Durante la mañana del domingo 19 de abril el padre Víctor Rojas tomó posesión de la parroquia San Miguel Arcángel de Licantén, en una Eucaristía presidida por el obispo de Talca Mons. Galo Fernández.
El templo parroquial de Licantén se hizo pequeño para acoger a los cientos de fieles que se dieron cita en la Misa de cambio de párroco. Los dueños de casa, agentes pastorales de las parroquias El Rosario y Santísima Trinidad, junto a familiares del padre Víctor Rojas acompañaron al sacerdote en tan emotivo momento. También fue ocasión para agradecer el servicio de muchos años del padre Ricardo Varas en este lugar.
La celebración inició con la lectura del decreto de nombramiento, la profesión de fe y juramento de fidelidad del nuevo párroco.
“Los textos bíblicos (Peregrinos de Emaús) nos sitúan y nos recuerdan nuestra condición de peregrinos”, comenzó diciendo en su homilía el padre Galo, “y en ese sentido cada sacerdote que ha pasado por acá ha aportado lo suyo. Gracias, padre Ricardo por tus 14 años acá en Licantén y todo tu ministerio en la Costa. Todos somos peregrinos, estamos de paso, todos estamos de camino y debemos aprender a querer a las personas sabiendo que un día van a partir”.
“Damos gracias también por la vida entregada del padre Víctor, por tu disponibilidad al servicio, por disponerte a la obra de Dios en la Iglesia. Conocemos mucho tus cualidades, te apreciamos con cariño y confiamos muchísimo que podrás complementar y aportar cosas nuevas a esta comunidad parroquial”, dijo el obispo.
Caminar con la gente
“Estos hermanos peregrinos que van derrotados, que se vuelven a Emaús, que era el pueblo de su origen, abandonaban la comunidad, abandonaban la misión y el proyecto de Jesús. Alguien podría decir incluso, van por mal camino. Y Jesús se pone a caminar con ellos. Encuentro precioso esto. Y lo primero que hace Jesús es acompañarlos, luego los escucha, los deja desahogarse. Luego, los reprocha diciéndoles que son duros de entender, pero en realidad les aporta la buena noticia de la resurrección. Les ayuda a leer los acontecimientos que han vivido a la luz de la palabra de Dios. A este peregrino que no reconocían lo invitan a quedarse. Hay algo tan hermoso en ese esperar de Jesús, que haya una apertura de parte de los peregrinos, se quedó con ellos y al partir el pan todo se iluminó, lo reconocieron”.
“Me gusta pensar que en este texto y en este itinerario está un poco el itinerario de nuestra vida, el método evangélico y el método pastoral de un sacerdote. Caminar con su gente. Caminar como uno más entremedio de todos”, reconoció nuestro obispo.
“La primera invitación padre Víctor es que puedas dedicar mucho tiempo a conocer a esta gente, a escuchar sus historias buenas y malas, tratar de empatizar con los sentimientos de su corazón. También ayudar a la gente a descubrir lo que es central en la vida de la Iglesia: Cristo ha resucitado y ha vencido la muerte. Y en la cumbre del encuentro, cuando ya la palabra empieza a ser eco en el corazón, ofrecer ese tesoro que se te ha confiado en tu vocación, la Eucaristía, partir el pan que consagra la presencia de Jesús, el peregrino que camina en medio de nosotros”, mencionó el obispo de Talca.

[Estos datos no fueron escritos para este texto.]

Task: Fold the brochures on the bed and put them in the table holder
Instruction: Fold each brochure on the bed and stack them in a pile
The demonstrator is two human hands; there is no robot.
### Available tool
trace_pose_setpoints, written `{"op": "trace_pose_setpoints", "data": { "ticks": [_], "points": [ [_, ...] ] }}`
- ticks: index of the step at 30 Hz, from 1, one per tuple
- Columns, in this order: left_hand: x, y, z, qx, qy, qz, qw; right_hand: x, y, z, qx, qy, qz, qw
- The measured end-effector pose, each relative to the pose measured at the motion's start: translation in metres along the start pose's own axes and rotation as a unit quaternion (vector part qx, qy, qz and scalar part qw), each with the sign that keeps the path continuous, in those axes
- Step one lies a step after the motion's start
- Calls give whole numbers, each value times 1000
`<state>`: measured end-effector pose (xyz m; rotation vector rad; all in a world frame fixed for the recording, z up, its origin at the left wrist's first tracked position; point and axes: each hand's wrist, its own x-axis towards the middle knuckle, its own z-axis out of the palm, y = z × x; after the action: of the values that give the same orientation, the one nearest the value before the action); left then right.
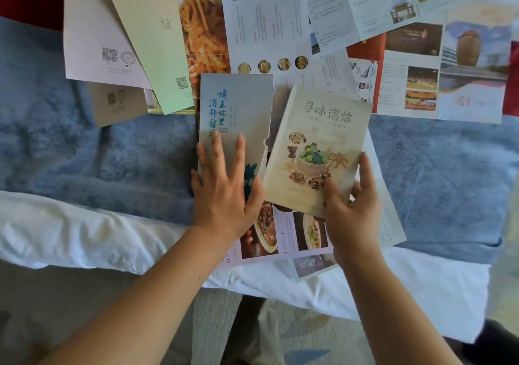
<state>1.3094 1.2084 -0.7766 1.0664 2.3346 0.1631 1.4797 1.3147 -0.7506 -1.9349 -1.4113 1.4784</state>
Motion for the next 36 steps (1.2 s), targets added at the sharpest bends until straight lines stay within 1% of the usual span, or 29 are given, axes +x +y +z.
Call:
{"op": "trace_pose_setpoints", "data": {
  "ticks": [5, 9, 11, 15, 20, 21, 23, 25, 27, 29, 30, 32, 36],
  "points": [
    [-2, 1, 1, 1, 6, 2, 1000, -10, 0, 9, 1, 19, -31, 999],
    [-3, 1, 4, 27, 9, 0, 1000, -18, -3, 13, -43, 24, -71, 996],
    [-4, 2, 6, 36, 14, 2, 999, -20, -3, 15, -91, 6, -95, 991],
    [1, 1, 5, 40, 20, -10, 999, -12, 3, 21, -232, -33, -137, 962],
    [0, -2, 7, 63, 4, 0, 998, -4, 9, 20, -286, -43, -150, 945],
    [0, -2, 7, 60, 4, -4, 998, -3, 10, 19, -306, -43, -176, 935],
    [1, 0, 6, 49, 1, -14, 999, 1, 13, 20, -351, -18, -250, 902],
    [2, 1, 5, 45, -5, -15, 999, 6, 15, 21, -384, -2, -282, 879],
    [2, 1, 6, 58, -6, -8, 998, 10, 13, 22, -441, -31, -278, 853],
    [2, -1, 7, 77, -5, 2, 997, 9, 10, 24, -507, -75, -263, 817],
    [2, -2, 7, 85, -3, 6, 996, 8, 8, 25, -522, -89, -263, 806],
    [2, -3, 6, 99, -5, 9, 995, 5, 6, 27, -537, -102, -259, 797],
    [5, -4, 1, 114, -27, 8, 993, 5, 8, 27, -551, -133, -215, 795]
  ]
}}
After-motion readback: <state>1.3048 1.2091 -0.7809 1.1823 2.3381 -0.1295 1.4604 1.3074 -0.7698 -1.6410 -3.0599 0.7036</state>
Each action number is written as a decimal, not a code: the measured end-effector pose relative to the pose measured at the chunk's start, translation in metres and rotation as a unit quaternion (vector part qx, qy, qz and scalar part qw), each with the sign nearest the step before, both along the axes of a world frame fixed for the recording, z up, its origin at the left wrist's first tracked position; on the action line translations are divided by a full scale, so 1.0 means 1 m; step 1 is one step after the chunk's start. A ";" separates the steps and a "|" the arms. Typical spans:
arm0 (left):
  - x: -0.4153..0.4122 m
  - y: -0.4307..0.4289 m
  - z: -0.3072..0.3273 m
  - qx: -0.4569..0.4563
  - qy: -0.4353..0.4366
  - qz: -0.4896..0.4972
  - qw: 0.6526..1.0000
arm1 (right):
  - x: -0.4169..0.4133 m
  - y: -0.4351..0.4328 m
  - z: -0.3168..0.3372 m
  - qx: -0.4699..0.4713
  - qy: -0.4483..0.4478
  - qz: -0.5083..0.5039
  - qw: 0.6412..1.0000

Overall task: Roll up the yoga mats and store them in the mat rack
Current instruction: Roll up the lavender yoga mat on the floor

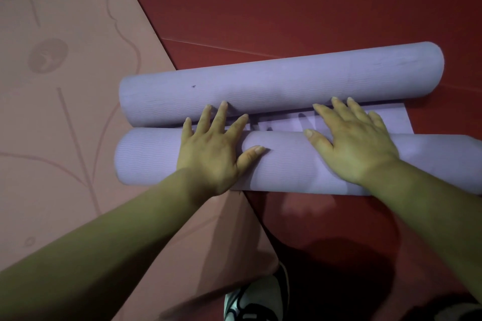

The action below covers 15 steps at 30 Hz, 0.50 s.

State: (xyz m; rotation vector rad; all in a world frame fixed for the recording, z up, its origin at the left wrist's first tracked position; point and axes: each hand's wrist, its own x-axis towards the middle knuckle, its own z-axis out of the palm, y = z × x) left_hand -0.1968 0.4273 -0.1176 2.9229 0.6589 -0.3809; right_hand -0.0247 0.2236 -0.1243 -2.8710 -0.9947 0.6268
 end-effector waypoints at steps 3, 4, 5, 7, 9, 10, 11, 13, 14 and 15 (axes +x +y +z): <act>0.006 0.004 0.001 -0.008 0.013 0.006 1.000 | -0.001 0.000 0.001 0.005 0.003 0.003 1.000; 0.009 0.005 0.002 -0.009 0.017 0.006 1.000 | -0.002 0.000 0.001 0.003 0.005 0.007 1.000; 0.011 0.006 0.002 -0.010 0.021 0.006 1.000 | -0.003 -0.001 0.002 0.000 0.006 0.013 1.000; 0.014 0.008 0.002 -0.012 0.027 0.006 1.000 | -0.005 -0.002 0.004 -0.010 0.006 0.027 1.000; 0.018 0.011 0.003 -0.017 0.027 0.008 0.999 | -0.009 -0.005 0.006 -0.016 -0.001 0.043 0.999; 0.021 0.013 0.002 -0.021 0.027 0.009 0.999 | -0.012 -0.008 0.007 -0.018 -0.004 0.053 0.998; 0.023 0.014 0.002 -0.024 0.028 0.011 0.999 | -0.014 -0.010 0.007 -0.020 -0.007 0.062 0.998; 0.027 0.017 0.002 -0.029 0.030 0.013 0.999 | -0.018 -0.015 0.009 -0.024 -0.006 0.078 0.997; 0.028 0.018 0.002 -0.031 0.031 0.013 0.999 | -0.019 -0.017 0.010 -0.028 -0.003 0.085 0.996; 0.029 0.019 0.002 -0.031 0.031 0.013 0.999 | -0.019 -0.017 0.011 -0.033 0.001 0.090 0.995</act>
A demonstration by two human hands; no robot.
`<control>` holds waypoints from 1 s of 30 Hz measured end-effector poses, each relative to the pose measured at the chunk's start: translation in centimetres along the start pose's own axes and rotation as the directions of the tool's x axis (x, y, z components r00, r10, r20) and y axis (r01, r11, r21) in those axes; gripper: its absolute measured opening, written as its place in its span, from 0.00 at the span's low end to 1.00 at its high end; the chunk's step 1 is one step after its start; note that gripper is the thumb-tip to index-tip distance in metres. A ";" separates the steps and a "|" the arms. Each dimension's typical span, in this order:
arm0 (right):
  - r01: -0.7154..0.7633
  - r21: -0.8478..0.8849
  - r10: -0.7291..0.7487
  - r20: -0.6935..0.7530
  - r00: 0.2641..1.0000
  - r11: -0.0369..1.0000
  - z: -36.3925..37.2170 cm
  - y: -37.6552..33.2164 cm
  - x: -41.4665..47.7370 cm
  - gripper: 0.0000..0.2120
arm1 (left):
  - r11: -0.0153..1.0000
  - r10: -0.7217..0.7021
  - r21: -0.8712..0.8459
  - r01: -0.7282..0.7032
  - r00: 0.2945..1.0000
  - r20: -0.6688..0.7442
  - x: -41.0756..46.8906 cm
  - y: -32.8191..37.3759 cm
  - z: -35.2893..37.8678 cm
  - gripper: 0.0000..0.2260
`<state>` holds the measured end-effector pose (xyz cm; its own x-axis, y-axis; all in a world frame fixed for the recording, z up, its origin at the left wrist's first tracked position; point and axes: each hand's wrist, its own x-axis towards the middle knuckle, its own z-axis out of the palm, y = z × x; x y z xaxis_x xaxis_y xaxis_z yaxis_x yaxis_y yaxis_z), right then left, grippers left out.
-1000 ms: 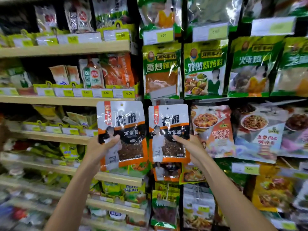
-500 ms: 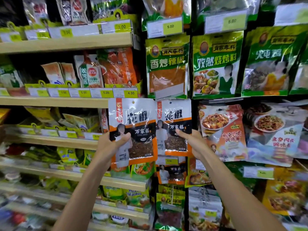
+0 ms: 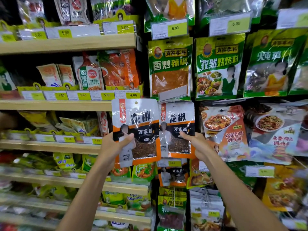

A continuación, el nuevo párroco de Licantén renovó sus promesas, besó el altar, le fueron entregadas las Sagradas Escrituras, la patena y el cáliz, luego se sentó en la sede y se firmaron las actas respectivas, momento que se coronó con un fuerte aplauso.
Trabajar con otros
Antes de la comunión le fueron entregadas las llaves del Sagrario al padre Víctor, quien en unas primeras palabras a los presentes dijo que había historia familiar que lo unía a Licantén a la Zona Costa y a la devoción de la Virgen del Rosario de Lora.
“Doy gracias a Dios por este gran regalo de poder llegar aquí. Lo hago con mucha humildad sabiendo que es un lindo servicio. En todas las parroquias uno tiene que servir al Señor y hacer de que el Señor sea el centro de nuestra vida y el centro de una parroquia. Y por lo tanto doy gracias a Dios porque en todos los lugares en donde he estado he tratado de poder hacer eso, poner a Cristo en el centro”.
“A mí me gusta trabajar con otros siempre y lo importante y lo fundamental es hacer un trabajo común para que todos podamos llegar al cielo. Ese es nuestro trabajo y anhelo”, indicó el presbítero.
La celebración finalizó con la bienvenida que dieron los agentes pastorales de las diversas comunidades costinas que tendrá que acompañar el padre Víctor.